**What to produce**
Start at the first line of the material below and retype each line through the one containing "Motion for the", exactly.

**Recorded information**

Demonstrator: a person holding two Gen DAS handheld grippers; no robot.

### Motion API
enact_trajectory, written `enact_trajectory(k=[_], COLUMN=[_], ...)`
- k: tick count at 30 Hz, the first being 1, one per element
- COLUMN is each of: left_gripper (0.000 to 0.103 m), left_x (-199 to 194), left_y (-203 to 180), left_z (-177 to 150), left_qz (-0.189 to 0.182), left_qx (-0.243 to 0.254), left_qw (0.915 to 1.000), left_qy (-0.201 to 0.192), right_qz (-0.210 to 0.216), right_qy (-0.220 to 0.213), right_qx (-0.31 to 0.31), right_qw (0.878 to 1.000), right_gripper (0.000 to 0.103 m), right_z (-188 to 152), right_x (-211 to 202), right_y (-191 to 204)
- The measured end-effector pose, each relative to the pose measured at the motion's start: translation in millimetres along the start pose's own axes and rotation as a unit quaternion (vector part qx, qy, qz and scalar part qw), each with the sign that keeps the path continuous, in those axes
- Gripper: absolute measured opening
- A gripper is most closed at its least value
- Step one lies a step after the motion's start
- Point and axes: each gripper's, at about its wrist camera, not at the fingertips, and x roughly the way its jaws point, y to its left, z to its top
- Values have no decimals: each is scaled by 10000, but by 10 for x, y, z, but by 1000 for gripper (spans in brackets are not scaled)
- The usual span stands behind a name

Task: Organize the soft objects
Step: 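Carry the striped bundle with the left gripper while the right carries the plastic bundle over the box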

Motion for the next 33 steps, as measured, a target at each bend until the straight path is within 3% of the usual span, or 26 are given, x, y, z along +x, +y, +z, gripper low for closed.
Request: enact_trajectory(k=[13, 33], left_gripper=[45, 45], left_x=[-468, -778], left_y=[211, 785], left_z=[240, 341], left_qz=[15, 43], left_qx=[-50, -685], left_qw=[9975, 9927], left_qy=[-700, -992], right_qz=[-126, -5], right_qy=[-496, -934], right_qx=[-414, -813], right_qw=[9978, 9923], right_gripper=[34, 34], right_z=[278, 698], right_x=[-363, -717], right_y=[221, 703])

**Exercise solution**
Demonstrator: a person holding two Gen DAS handheld grippers; no robot.

### Motion API
enact_trajectory, written `enact_trajectory(k=[_], COLUMN=[_], ...)`
- k: tick count at 30 Hz, the first being 1, one per element
- COLUMN is each of: left_gripper (0.000 to 0.103 m), left_x (-199 to 194), left_y (-203 to 180), left_z (-177 to 150), left_qz (-0.189 to 0.182), left_qx (-0.243 to 0.254), left_qw (0.915 to 1.000), left_qy (-0.201 to 0.192), right_qz (-0.210 to 0.216), right_qy (-0.220 to 0.213), right_qx (-0.31 to 0.31), right_qw (0.878 to 1.000), right_gripper (0.000 to 0.103 m), right_z (-188 to 152), right_x (-211 to 202), right_y (-191 to 204)
- The measured end-effector pose, each relative to the pose measured at the motion's start: translation in millimetres along the start pose's own axes and rotation as a unit quaternion (vector part qx, qy, qz and scalar part qw), each with the sign that keeps the path continuous, in those axes
- Gripper: absolute measured opening
- A gripper is most closed at its least value
- Step one lies a step after the motion's start
- Point and axes: each gripper's, at about its wrist camera, not at the fingertips, and x roughly the way its jaws point, y to its left, z to its top
- Values have no decimals: each is scaled by 10000, but by 10 for x, y, z, but by 1000 for gripper (spans in brackets are not scaled)
- The usual span stands behind a name

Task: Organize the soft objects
Step: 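Carry the striped bundle with the left gripper while the right carries the plastic bundle over the box
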
Motion for the next 33 steps, as measured, a target at each bend until the straight path is within 3% of the usual span, or 26 are given, x, y, z along +x, +y, +z, gripper low for closed.

The output is now finished.